Problem description: Please repeat exactly the lines below from the line with "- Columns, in" to the line with "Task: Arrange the", including both, and leave out every picture.

Data excerpt:
•••

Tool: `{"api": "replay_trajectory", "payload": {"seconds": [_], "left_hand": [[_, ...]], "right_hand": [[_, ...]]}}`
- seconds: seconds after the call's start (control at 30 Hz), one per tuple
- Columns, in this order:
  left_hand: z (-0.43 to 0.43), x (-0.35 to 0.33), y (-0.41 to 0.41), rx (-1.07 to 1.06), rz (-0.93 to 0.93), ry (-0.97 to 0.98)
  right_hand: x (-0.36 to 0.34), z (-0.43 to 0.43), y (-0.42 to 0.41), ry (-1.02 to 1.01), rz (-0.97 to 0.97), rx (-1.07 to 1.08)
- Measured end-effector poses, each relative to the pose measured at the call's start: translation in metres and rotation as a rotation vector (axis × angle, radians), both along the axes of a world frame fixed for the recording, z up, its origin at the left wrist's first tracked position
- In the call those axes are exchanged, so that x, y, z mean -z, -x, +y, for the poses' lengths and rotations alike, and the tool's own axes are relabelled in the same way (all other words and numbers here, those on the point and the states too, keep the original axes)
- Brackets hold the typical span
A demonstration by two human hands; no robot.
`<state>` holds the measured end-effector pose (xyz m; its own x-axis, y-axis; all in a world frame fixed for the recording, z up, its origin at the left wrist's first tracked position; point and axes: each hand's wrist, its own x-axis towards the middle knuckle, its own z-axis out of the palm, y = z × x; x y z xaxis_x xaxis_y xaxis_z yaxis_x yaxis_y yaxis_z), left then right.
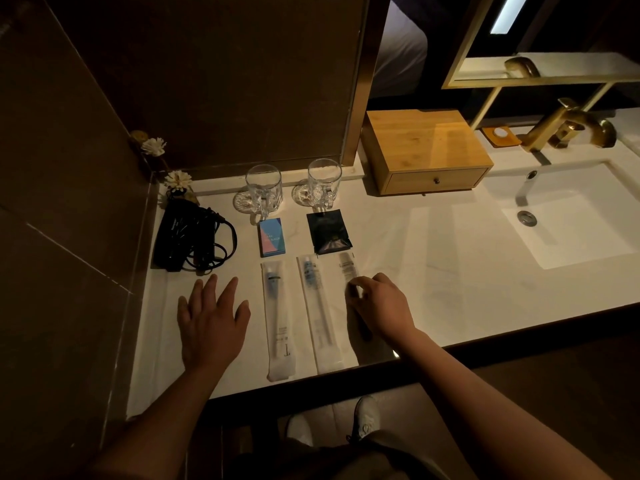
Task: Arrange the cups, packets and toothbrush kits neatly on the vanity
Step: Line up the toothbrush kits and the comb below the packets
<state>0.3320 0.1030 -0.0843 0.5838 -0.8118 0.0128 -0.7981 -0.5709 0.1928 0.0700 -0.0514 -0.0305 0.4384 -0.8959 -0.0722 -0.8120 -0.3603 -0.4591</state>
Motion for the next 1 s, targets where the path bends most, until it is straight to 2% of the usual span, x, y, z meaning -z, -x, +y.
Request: {"api": "replay_trajectory", "payload": {"seconds": [0.47,0.83,1.0], "left_hand": [[0.000,-0.001,0.000,-0.003,0.003,-0.001],[0.000,-0.002,0.001,-0.006,0.009,-0.021],[-0.001,-0.004,0.001,0.003,0.008,-0.034]], "right_hand": [[0.000,-0.003,0.001,-0.001,-0.027,-0.052],[0.000,0.014,0.036,-0.058,-0.185,0.095],[-0.002,0.016,0.053,-0.033,-0.136,0.156]]}}
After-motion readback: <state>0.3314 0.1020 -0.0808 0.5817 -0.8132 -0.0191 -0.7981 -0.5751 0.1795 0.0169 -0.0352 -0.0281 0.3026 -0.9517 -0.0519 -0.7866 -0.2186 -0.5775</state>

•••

Answer area:
- Columns, in this order:
  left_hand: z (-0.43 to 0.43), x (-0.35 to 0.33), y (-0.41 to 0.41), rx (-1.07 to 1.06), rz (-0.93 to 0.93), ry (-0.97 to 0.98)
  right_hand: x (-0.36 to 0.34), z (-0.43 to 0.43), y (-0.42 to 0.41), ry (-1.02 to 1.01), rz (-0.97 to 0.97), rx (-1.07 to 1.08)
- Measured end-effector poses, each relative to the pose measured at the call's start: translation in metres and rotation as a rotation vector (axis × angle, radians), both along the axes of a world frame fixed for the recording, z up, its origin at the left wrist's first tracked position
- In the call those axes are exchanged, so that x, y, z mean -z, -x, +y, for the poses' lengths and rotations alike, and the tool's own axes are relabelled in the same way (all other words and numbers here, those on the point and the states too, keep the original axes)
- Brackets hold the typical span
A demonstration by two human hands; no robot.
`<state>` holds the measured end-effector pose (xyz m; its own x-axis, y-axis; all in a world frame fixed for the recording, z up, its origin at the left wrist's first tracked position; point and axes: each hand's wrist, its own x-axis towards the middle knuckle, its own z-axis out of the palm, y = z × x; x y z xaxis_x xaxis_y xaxis_z yaxis_x yaxis_y yaxis_z), left then right.
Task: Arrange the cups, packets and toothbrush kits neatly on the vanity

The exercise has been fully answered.